*Exercise goal:*
The output should be exactly the lines from the one containing "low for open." through the last line of the records, and only those.

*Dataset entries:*
[Start of section]
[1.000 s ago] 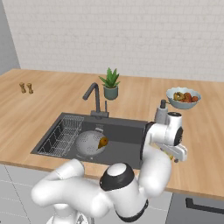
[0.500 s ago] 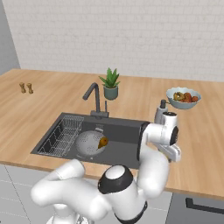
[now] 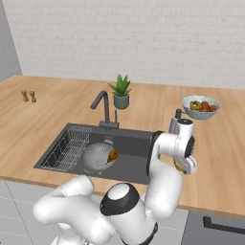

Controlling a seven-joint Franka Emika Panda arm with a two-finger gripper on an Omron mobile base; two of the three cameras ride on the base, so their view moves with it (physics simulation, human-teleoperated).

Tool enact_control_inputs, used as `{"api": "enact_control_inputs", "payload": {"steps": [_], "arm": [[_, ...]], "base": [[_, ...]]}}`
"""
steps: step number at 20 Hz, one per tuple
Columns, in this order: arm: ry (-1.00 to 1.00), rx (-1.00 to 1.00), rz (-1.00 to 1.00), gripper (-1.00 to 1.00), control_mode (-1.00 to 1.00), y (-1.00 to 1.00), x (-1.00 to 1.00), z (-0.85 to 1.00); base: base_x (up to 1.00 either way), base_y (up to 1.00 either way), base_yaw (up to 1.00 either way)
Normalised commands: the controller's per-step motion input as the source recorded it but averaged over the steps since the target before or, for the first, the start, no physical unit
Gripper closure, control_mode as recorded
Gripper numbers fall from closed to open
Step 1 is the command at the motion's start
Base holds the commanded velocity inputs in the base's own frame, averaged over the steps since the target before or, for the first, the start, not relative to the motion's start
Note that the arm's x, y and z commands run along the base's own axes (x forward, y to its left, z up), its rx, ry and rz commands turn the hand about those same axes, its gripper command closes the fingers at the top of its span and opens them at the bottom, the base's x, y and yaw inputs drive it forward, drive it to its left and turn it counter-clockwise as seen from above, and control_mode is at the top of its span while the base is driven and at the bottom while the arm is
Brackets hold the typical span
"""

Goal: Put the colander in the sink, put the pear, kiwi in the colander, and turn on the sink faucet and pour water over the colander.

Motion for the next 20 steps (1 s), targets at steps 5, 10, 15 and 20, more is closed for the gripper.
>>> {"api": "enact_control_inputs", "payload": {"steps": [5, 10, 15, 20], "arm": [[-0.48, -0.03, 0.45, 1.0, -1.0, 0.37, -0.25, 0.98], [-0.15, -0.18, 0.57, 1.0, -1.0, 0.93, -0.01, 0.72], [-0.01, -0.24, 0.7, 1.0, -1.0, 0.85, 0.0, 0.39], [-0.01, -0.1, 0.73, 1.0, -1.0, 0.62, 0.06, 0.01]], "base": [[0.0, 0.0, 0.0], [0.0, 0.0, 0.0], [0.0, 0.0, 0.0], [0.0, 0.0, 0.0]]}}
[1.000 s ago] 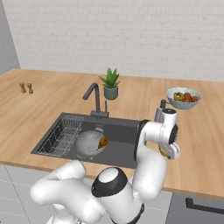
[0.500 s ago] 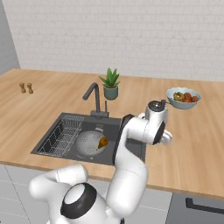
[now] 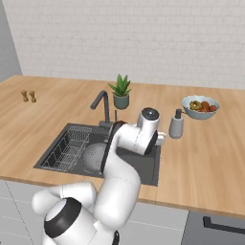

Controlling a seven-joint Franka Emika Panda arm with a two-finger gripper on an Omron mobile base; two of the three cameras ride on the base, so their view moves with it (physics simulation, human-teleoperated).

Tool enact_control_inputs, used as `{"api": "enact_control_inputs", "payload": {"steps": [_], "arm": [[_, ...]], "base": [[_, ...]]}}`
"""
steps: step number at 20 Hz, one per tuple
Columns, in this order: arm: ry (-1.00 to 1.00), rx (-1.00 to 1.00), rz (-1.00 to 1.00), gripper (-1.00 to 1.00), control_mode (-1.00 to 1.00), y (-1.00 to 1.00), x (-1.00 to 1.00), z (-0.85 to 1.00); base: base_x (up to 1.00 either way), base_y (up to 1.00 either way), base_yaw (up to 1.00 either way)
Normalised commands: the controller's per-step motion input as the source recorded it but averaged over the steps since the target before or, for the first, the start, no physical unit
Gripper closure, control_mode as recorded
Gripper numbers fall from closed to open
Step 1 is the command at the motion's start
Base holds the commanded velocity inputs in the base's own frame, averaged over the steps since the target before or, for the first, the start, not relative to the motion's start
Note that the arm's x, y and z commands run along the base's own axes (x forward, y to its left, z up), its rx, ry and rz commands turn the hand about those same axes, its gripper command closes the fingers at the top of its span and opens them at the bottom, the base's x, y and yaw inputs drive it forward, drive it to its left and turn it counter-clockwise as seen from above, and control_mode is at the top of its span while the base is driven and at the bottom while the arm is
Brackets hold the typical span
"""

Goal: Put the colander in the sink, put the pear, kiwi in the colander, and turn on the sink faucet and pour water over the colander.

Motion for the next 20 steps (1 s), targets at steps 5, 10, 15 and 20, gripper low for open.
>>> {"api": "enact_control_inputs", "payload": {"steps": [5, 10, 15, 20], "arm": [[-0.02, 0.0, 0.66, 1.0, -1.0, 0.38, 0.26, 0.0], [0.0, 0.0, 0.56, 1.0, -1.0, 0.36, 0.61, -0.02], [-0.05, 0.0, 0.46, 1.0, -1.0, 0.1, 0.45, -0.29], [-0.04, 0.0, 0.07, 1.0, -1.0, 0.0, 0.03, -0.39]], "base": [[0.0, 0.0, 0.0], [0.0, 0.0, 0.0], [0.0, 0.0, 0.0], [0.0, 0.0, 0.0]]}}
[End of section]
*Solution below:*
Motion for the next 20 steps (1 s), targets at steps 5, 10, 15 and 20, gripper low for open.
>>> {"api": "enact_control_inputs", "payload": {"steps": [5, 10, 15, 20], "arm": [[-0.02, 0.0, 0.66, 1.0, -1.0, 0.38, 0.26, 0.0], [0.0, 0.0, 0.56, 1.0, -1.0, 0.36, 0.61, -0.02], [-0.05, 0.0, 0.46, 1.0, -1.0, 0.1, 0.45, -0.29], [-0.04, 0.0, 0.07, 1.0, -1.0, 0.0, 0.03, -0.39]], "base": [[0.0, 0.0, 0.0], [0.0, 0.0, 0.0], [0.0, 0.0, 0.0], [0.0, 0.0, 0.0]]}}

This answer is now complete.